Can I deduct Spotify & subscriptions?
The Simple Rule
Subscriptions follow the same “ordinary and necessary” test as any other business expense: is the subscription common in your trade and helpful for your work? If the answer is yes and you’re self-employed, it’s deductible. If it’s a personal or entertainment subscription, it’s not — regardless of whether you happen to use it during work hours.
The IRS eliminated the entertainment expense deduction entirely in the 2017 TCJA. Before that, some entertainment costs were 50% deductible. Now they’re 0%. This means streaming services, music platforms, and gaming subscriptions have no path to deduction unless they’re genuinely integral to your business.
The Full Breakdown by Subscription
| Subscription | Deductible? | Why |
|---|---|---|
| Adobe Creative Cloud | Yes, 100% | Industry-standard design/creative tool |
| QuickBooks / FreshBooks | Yes, 100% | Business accounting software |
| Zoom / Google Meet | Yes, 100% | Business communication tool |
| Slack | Yes, 100% | Business communication tool |
| Microsoft 365 (business use) | Yes, biz % | Deduct business-use portion |
| Canva Pro | Yes, 100% | Design tool for business |
| GitHub / hosting | Yes, 100% | Development infrastructure |
| Industry publications / journals | Yes, 100% | Research / professional development |
| Spotify / Apple Music | No | Personal entertainment |
| Netflix / Disney+ / Hulu | No | Personal entertainment |
| YouTube Premium (personal) | No | Personal entertainment |
| Gaming subscriptions | No | Personal entertainment |
| News apps (NYT, WSJ) | Maybe | Deductible if directly relevant to your trade |
| LinkedIn Premium | Maybe | Deductible if used for client prospecting |
The Spotify Loophole That Doesn’t Exist
Every tax season, someone argues: “I listen to Spotify to focus while I work, so it’s a business tool.” The IRS doesn’t buy this. Music for focus or ambiance is a personal choice, not a business necessity. You could work in silence. You could listen to free radio. Choosing to pay for a premium music experience is a personal preference.

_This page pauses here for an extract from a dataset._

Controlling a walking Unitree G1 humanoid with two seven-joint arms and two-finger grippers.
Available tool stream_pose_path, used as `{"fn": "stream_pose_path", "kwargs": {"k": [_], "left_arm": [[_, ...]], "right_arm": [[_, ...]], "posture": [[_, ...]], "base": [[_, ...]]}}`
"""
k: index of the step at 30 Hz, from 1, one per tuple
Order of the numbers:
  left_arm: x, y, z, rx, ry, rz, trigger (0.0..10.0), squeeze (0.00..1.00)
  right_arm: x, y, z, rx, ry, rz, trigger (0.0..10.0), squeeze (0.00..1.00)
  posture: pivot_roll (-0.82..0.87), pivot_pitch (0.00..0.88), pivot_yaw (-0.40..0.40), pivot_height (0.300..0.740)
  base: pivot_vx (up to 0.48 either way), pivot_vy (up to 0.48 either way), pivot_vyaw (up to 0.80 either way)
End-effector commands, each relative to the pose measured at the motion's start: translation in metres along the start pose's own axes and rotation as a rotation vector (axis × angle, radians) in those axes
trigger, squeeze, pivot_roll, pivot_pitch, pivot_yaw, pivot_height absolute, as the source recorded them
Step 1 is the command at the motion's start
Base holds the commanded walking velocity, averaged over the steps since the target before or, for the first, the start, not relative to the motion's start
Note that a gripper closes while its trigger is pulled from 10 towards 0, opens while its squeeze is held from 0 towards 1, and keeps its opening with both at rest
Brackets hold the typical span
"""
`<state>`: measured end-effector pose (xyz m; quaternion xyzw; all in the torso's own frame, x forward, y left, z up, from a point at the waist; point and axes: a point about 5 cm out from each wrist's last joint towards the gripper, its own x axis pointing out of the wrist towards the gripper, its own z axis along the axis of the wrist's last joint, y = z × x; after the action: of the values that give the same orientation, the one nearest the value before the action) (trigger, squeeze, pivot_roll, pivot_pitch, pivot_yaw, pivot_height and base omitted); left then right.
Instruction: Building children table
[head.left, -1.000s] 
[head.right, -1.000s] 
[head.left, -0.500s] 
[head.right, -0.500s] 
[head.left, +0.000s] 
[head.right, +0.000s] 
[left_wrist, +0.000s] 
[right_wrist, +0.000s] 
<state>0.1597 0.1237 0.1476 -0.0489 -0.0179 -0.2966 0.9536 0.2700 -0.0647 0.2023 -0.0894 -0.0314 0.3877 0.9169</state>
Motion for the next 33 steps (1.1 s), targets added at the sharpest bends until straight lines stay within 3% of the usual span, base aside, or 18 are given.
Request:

The narrow exception: if you’re a music teacher, DJ, music producer, content creator, or fitness instructor who needs access to a music library as a direct part of delivering your service, you may have a legitimate case. A DJ who uses Spotify to preview tracks for a gig has a different argument than a software developer who listens while coding.
Mixed-Use Subscriptions
Some subscriptions serve both business and personal purposes. Microsoft 365 is a common example — you use Word for client proposals and also for personal documents. In these cases, you deduct the business-use percentage, just like you would with home internet or a cell phone.
Estimate the split honestly. If you use Microsoft 365 roughly 70% for business and 30% for personal, deduct 70% of the cost. Document your rationale — a brief note in your records is sufficient.
Where It Goes on Your Return
Business software subscriptions go on Schedule C, Line 18 (Office expenses) or Line 25 (Other expenses — with a description like “Business software subscriptions”). Either line works; be consistent year to year. If you have many subscriptions, grouping them under “Software & SaaS” on Line 25 keeps things clean.
The Bottom Line
Business software = deductible. Entertainment = not deductible. Adobe, Zoom, QuickBooks, Slack, hosting, and industry tools go on Schedule C. Spotify, Netflix, and streaming services are personal expenses. For mixed-use subscriptions, deduct the honest business percentage. The TCJA killed the entertainment deduction entirely — no amount of “I use it for work” changes this for entertainment platforms. Audit your subscriptions once a year and you’ll capture everything that’s legitimately deductible.